3) If the sheer line doesn't have a fair curve when the gunnels are removed I'll cut some temporary wood strips to make it so
4) lightly sand the hull with maybe 120 grit sandpaper - not sure about that
5) repair the damage (hull and ribs) with one layer of 4 oz S-glass and Raka - UV inhibited epoxy (I know that Wenonah uses polyester but its nasty stuff)
I'll probably put two layers of s=glass on the ribs. I really havent decided for sure on epoxy vs polyester. I repaired a fiberglass camper recently with polyester and it was not a great experience since one 2 oz setup of polyester just flashed on me for no particular reason. It made an ugly mess.
6) refinish the entire canoe with an epoxy or polyester top coat. I plan to tint the topcoat gold to even out the aged and mottled look.
7) install the new gunnels - I'll probably make a masonite template of the hole layout using the old holes in the hull as a template somewhere along the way.

Anyhow I'll think of something but any seat suggestions are appreciated.
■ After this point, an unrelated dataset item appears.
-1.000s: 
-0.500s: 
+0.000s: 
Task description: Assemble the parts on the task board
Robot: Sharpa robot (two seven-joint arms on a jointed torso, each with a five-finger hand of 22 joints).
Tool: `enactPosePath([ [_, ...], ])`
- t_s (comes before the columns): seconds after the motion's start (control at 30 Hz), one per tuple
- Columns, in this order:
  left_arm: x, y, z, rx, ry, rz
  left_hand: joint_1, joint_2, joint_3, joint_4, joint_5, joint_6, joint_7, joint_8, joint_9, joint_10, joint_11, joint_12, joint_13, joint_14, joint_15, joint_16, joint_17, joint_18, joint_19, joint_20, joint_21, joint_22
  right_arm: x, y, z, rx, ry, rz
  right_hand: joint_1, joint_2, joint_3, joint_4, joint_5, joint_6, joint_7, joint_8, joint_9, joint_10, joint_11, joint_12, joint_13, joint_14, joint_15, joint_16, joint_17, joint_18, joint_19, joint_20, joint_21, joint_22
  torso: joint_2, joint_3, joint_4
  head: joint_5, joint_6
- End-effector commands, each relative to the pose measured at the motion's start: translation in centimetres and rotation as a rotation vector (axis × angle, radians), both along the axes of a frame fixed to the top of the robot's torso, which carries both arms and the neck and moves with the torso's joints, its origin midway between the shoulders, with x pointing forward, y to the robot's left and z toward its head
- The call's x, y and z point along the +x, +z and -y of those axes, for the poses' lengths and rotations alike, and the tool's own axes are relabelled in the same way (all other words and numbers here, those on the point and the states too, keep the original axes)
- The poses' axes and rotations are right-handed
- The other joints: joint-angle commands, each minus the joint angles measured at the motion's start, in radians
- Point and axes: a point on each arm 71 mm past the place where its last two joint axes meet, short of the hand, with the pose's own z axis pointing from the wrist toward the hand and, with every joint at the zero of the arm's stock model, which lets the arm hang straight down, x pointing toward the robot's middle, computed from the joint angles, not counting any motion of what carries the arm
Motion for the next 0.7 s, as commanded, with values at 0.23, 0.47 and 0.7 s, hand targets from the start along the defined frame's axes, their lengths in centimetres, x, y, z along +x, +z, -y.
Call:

I didn't see this post until now, but here's one of the canoes I repaired last year. This one is a Wenonah Minn4. I don't remember how many of the ribs were broken, but it was most of them. These are outfitter canoes, and as far as I know they have survived a full season of use. Previous repairs with fiberglass all failed for various reasons. Responses to your plan are below.


IMG-4248.JPG

1 & 2) There's no question that I would drill new holes when replacing the gunwales.
3) I would probably reinforce the non rib area that is creased on the inside with s-glass or kevlar if it seems flimsy. Your idea of using wood to straighten it out after removing the gunwales is good. I think the new gunwales may take care of the problem though.
4) If I were to refinish the outside of the hull I would use spar varnish or paint instead of epoxy. Using epoxy is pointless unless the outside is deeply pitted. From your pictures the hull is still smooth. Use 220 grit sandpaper and give it just a light scuff by hand, then a few coats of spar varnish. The UV epoxy is better than regular epoxy, but not good in the long run. Spar varnish will protect the hull in the long run. I think you're right that most people do a layer of epoxy on the outside, but I haven't heard a good argument for doing it in most cases.
5) I used 5oz kevlar to repair the ribs. Even though s-glass will work, kevlar is better and 2 layers is best. Use peel ply to make the edges nice and smooth. Having to sand the jaggedy edge of the kevlar would make more work. The candy stripe peel ply forms around the ribs and the green stuff won't (see picture). I used the Raka UV epoxy.
6) If you're going to refinish the inside, I would use spar varnish there too. On the outside, I really don't think tinted epoxy will cover much. There are examples on this website of a number of builders tinting epoxy and I think they all ended up painting the boat in the end. Paint is a good option on the outside instead of spar varnish. I personally don't care much for the golden brown look of kevlar and would paint it a more pleasing color. If you buy good paint it won't scratch off too easily. Save the extra paint in a small jar for touch ups.
7) Again, drill new holes for the gunwales.

Like others here, I use polyester dynel for skid plates. Much easier to install, better looking, easy to fair with the hull, less noisy on the water and lighter than kevlar felt.

I don't claim to be an "expert" on any of this, just throwing in my opinion. Good luck on your project.

Mark
 
@litetrek I have a homeless tractor seat on an aluminum frame with L-brackets. It is meant to rivet to the hull. I think it came out of my really old 18’ fiberglass Wenonah Sundowner, but I’m not sure. I can take some pics and measurements and if it’ll work for you, cover my cost shipping it and it’s yours. The seat is held in the frame by layers of fiberglass I assume, it would be easy to cut it off and attach to a new fabricated structure. It is unlikely it would serendipitously fit your boat without modification. But you seem to have a bunch of that to do anyway!